Family plays an important role in Odle's life.
"I get to be around my dad a lot working with him on the farm and then I coach with my brother Phil," Odle said. "They are probably my two best friends in the whole world.
"I am with one of both of them all the time either farming or coaching. It is real important that we are all getting older."
Odle said some of the skills he uses on the court come from life lessons taught to him by his parents.
"My coaching has been kind of how I was raised," Odle said. "What my mom or dad said, [that] was kind of how it was. It was the truth and you didn't question it," Odle said. "They were hard working. In the summer you would see my dad lay tile when he wasn't in the classroom teaching or coaching.
"Then we got into farming and that is a job that is never done. I grew up thinking that was just the way it was. I didn't know how that was going to help me later on in life.
"I was always taught if you are going to do something you might as well do it right. Once you started working you worked until you got done."
His parents also taught Odle the value of keeping his word.
"One thing that people know about me is that If I say I am going to do something then I am going to do it," Odle said.
Odle believes his biggest accomplishments are not limited to time on the court or awards on his wall.
"I feel having an impact on a young person's life has been the biggest thing I have achieved," Odle said. "I get letters every now and then and it will be from a former player and they will say that they were dealing with a certain situation and they fall back on something they learned from me.
"[I] had one that told me one time that they were going through something difficult and she said she had played for me and was tough enough to go through anything."
Reflecting on his career
Odle won his first state championship at Kansas in 2002, a feat repeated in 2004 and 2010. His teams came in second in 2003 and 2011.
Odle said winning his first state championship was a defining moment in his life.
"It was exciting but also kind of surreal," Odle said. "To know that you have put in a lot of time and effort and it has now paid off in the ultimate goal is a great feeling.
"To win a state championship is not just about having the best team but also you have to have a lot of things go right."
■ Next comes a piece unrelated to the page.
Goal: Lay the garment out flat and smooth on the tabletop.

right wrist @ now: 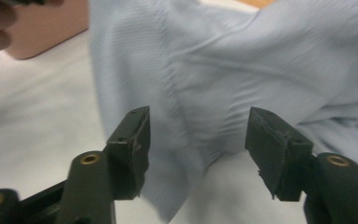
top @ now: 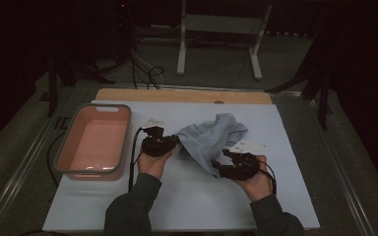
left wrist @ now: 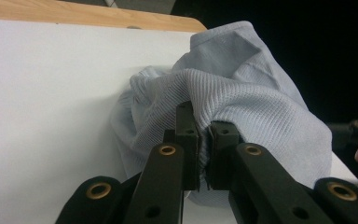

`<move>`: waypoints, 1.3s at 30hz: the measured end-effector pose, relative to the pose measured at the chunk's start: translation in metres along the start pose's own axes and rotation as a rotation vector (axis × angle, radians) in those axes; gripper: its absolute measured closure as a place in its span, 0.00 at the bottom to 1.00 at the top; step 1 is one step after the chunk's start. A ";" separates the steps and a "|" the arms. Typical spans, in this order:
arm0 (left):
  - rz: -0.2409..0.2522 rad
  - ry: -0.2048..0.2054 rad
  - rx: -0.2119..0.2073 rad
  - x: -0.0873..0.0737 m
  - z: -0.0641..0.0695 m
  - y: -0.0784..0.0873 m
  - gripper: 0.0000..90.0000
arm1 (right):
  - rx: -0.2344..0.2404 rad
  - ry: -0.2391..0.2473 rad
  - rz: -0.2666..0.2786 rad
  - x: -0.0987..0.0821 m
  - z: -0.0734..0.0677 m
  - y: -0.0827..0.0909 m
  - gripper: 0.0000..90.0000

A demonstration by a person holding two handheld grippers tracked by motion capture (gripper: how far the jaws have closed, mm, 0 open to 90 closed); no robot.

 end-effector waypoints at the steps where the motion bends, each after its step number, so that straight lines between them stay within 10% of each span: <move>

In 1997, Odle helped start the Kansas Softball Program. During his coaching tenure he had a record of 548 to 202.
While things have changed, one thing remains constant - Odle's players.
"Back in the day you could be harder on kids but now a days they are involved in so much that you have to work around things," Odle said. "Their parents spend a lot of money for them to play other sports, or show animals in ag, rodeo or whatever they are doing and you have to work with that to keep them in your program.
"I still have rules but I try to work with everyone. As a coach we have probably adapted more than the kids. You have to give a little bit more now than before. You have to kind of adapt with the times a little bit."
Ultimately, Odle knows his career has benefited from his work ethic - both on and off the court.
"You got to work at it. Say what you say you are going to do and then instill that in your players along with the work ethic and accountability," Odle said. "We think we got a good program here. We are good guys and we are going to treat you right."
Odle and his wife Anita have been married for 35 years. While at Kansas, Odle had the opportunity to coach his daughters.
"It was good for me. I really enjoyed it. I don't know how good it was for them," he said as he chuckled. "My dad used to get onto me and tell me I was to hard on them."
Odle said his wife's support helped him reach a new level in his career.
"She has been great. I wouldn't have been able to do what I have done without her," Odle said.
Odle's daughter, Kayla, followed his path into education. She works as a girl's basketball coach for Gravette High School in Gravette, Arkansas.
Son, Seth, lives in Kansas and works nearby at a factory. Son Ryan, who resides in Siloam Springs, Arkansas, has a business finance degree. He is employed at a local casino. His daughter, Kasey, is a nurse practitioner who lives in Inola.
Odle also has six grandchildren, with two on the way.
"My family means the world to me," said Odle.